*EXERCISE*
Copy out all of the records. Keep every word exact.

++++ INFORMATION PROVIDED ++++

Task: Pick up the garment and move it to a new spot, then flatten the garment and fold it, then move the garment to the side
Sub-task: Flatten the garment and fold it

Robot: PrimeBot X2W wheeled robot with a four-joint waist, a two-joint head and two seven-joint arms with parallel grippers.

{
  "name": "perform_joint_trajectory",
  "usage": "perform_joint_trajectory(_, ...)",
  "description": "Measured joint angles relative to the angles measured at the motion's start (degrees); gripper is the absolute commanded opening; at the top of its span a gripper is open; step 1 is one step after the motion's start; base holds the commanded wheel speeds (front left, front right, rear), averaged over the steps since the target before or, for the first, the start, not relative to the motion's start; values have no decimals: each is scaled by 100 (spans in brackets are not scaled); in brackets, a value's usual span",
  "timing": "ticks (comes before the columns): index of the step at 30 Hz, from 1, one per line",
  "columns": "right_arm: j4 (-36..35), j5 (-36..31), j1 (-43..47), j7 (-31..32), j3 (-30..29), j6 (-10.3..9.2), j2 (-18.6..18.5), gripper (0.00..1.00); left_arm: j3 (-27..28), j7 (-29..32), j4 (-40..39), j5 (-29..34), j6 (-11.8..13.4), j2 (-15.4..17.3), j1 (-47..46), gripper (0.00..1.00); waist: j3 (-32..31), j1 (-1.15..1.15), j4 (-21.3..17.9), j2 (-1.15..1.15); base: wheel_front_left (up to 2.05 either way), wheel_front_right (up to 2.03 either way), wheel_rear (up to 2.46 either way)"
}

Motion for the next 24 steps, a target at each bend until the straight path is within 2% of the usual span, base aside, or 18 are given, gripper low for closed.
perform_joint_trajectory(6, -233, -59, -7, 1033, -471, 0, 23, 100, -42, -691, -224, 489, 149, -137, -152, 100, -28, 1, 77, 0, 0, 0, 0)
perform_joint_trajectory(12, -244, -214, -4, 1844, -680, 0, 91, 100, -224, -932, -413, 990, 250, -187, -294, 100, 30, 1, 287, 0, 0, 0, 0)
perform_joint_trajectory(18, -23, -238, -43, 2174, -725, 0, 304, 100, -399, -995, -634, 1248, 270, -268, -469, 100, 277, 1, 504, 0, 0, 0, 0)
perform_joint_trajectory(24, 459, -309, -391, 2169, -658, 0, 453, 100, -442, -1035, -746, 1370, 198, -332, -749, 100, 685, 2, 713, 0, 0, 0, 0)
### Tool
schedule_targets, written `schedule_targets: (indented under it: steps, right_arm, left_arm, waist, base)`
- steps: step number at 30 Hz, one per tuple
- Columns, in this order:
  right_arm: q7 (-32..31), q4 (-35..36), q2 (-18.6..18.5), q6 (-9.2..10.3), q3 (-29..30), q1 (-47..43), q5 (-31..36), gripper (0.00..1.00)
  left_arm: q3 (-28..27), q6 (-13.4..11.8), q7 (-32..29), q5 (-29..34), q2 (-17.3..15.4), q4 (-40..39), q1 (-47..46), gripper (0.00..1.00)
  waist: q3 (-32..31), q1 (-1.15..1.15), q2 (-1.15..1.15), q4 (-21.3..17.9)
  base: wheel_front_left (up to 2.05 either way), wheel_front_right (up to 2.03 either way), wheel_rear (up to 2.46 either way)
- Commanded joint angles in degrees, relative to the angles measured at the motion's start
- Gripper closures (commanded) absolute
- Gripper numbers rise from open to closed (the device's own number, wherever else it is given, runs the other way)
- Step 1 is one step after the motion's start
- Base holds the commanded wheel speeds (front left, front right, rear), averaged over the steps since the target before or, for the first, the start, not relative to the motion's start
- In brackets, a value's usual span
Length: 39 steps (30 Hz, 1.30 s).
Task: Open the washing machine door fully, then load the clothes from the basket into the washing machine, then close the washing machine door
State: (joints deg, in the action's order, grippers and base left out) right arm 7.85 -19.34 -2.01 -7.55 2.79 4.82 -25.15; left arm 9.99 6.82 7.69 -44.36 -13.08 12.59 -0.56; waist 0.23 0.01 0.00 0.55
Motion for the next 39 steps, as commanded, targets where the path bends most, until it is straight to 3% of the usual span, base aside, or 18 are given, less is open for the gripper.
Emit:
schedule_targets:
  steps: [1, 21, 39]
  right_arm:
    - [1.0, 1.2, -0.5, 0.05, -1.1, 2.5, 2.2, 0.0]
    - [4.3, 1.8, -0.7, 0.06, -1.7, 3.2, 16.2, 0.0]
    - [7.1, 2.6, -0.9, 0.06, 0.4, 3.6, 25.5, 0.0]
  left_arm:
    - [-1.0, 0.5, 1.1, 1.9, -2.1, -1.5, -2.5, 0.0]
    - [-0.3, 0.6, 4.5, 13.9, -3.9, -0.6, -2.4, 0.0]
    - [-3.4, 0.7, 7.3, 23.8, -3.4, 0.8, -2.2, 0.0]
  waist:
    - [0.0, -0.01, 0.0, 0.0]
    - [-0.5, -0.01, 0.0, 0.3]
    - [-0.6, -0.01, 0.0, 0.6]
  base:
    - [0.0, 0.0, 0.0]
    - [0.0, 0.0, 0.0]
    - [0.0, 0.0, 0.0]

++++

*EXERCISE RESULT*
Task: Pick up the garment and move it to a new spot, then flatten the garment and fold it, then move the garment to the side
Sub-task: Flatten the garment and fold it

Robot: PrimeBot X2W wheeled robot with a four-joint waist, a two-joint head and two seven-joint arms with parallel grippers.

{
  "name": "perform_joint_trajectory",
  "usage": "perform_joint_trajectory(_, ...)",
  "description": "Measured joint angles relative to the angles measured at the motion's start (degrees); gripper is the absolute commanded opening; at the top of its span a gripper is open; step 1 is one step after the motion's start; base holds the commanded wheel speeds (front left, front right, rear), averaged over the steps since the target before or, for the first, the start, not relative to the motion's start; values have no decimals: each is scaled by 100 (spans in brackets are not scaled); in brackets, a value's usual span",
  "timing": "ticks (comes before the columns): index of the step at 30 Hz, from 1, one per line",
  "columns": "right_arm: j4 (-36..35), j5 (-36..31), j1 (-43..47), j7 (-31..32), j3 (-30..29), j6 (-10.3..9.2), j2 (-18.6..18.5), gripper (0.00..1.00); left_arm: j3 (-27..28), j7 (-29..32), j4 (-40..39), j5 (-29..34), j6 (-11.8..13.4), j2 (-15.4..17.3), j1 (-47..46), gripper (0.00..1.00); waist: j3 (-32..31), j1 (-1.15..1.15), j4 (-21.3..17.9), j2 (-1.15..1.15); base: wheel_front_left (up to 2.05 either way), wheel_front_right (up to 2.03 either way), wheel_rear (up to 2.46 either way)"
}

Motion for the next 24 steps, a target at each bend until the straight path is within 2% of the usual span, base aside, or 18 are given, gripper low for closed.
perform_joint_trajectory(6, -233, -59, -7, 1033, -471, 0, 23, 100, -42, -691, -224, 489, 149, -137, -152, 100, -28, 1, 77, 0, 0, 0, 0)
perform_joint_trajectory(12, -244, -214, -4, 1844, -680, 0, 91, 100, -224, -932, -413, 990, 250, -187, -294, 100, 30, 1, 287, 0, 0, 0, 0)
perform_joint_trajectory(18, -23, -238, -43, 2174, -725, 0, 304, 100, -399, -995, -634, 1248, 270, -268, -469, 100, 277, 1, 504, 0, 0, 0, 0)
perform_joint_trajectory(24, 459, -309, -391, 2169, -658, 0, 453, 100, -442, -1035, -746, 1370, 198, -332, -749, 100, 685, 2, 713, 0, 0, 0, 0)
### Tool
schedule_targets, written `schedule_targets: (indented under it: steps, right_arm, left_arm, waist, base)`
- steps: step number at 30 Hz, one per tuple
- Columns, in this order:
  right_arm: q7 (-32..31), q4 (-35..36), q2 (-18.6..18.5), q6 (-9.2..10.3), q3 (-29..30), q1 (-47..43), q5 (-31..36), gripper (0.00..1.00)
  left_arm: q3 (-28..27), q6 (-13.4..11.8), q7 (-32..29), q5 (-29..34), q2 (-17.3..15.4), q4 (-40..39), q1 (-47..46), gripper (0.00..1.00)
  waist: q3 (-32..31), q1 (-1.15..1.15), q2 (-1.15..1.15), q4 (-21.3..17.9)
  base: wheel_front_left (up to 2.05 either way), wheel_front_right (up to 2.03 either way), wheel_rear (up to 2.46 either way)
- Commanded joint angles in degrees, relative to the angles measured at the motion's start
- Gripper closures (commanded) absolute
- Gripper numbers rise from open to closed (the device's own number, wherever else it is given, runs the other way)
- Step 1 is one step after the motion's start
- Base holds the commanded wheel speeds (front left, front right, rear), averaged over the steps since the target before or, for the first, the start, not relative to the motion's start
- In brackets, a value's usual span
Length: 39 steps (30 Hz, 1.30 s).
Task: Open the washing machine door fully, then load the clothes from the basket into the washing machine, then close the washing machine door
State: (joints deg, in the action's order, grippers and base left out) right arm 7.85 -19.34 -2.01 -7.55 2.79 4.82 -25.15; left arm 9.99 6.82 7.69 -44.36 -13.08 12.59 -0.56; waist 0.23 0.01 0.00 0.55
Motion for the next 39 steps, as commanded, targets where the path bends most, until it is straight to 3% of the usual span, base aside, or 18 are given, less is open for the gripper.
Emit:
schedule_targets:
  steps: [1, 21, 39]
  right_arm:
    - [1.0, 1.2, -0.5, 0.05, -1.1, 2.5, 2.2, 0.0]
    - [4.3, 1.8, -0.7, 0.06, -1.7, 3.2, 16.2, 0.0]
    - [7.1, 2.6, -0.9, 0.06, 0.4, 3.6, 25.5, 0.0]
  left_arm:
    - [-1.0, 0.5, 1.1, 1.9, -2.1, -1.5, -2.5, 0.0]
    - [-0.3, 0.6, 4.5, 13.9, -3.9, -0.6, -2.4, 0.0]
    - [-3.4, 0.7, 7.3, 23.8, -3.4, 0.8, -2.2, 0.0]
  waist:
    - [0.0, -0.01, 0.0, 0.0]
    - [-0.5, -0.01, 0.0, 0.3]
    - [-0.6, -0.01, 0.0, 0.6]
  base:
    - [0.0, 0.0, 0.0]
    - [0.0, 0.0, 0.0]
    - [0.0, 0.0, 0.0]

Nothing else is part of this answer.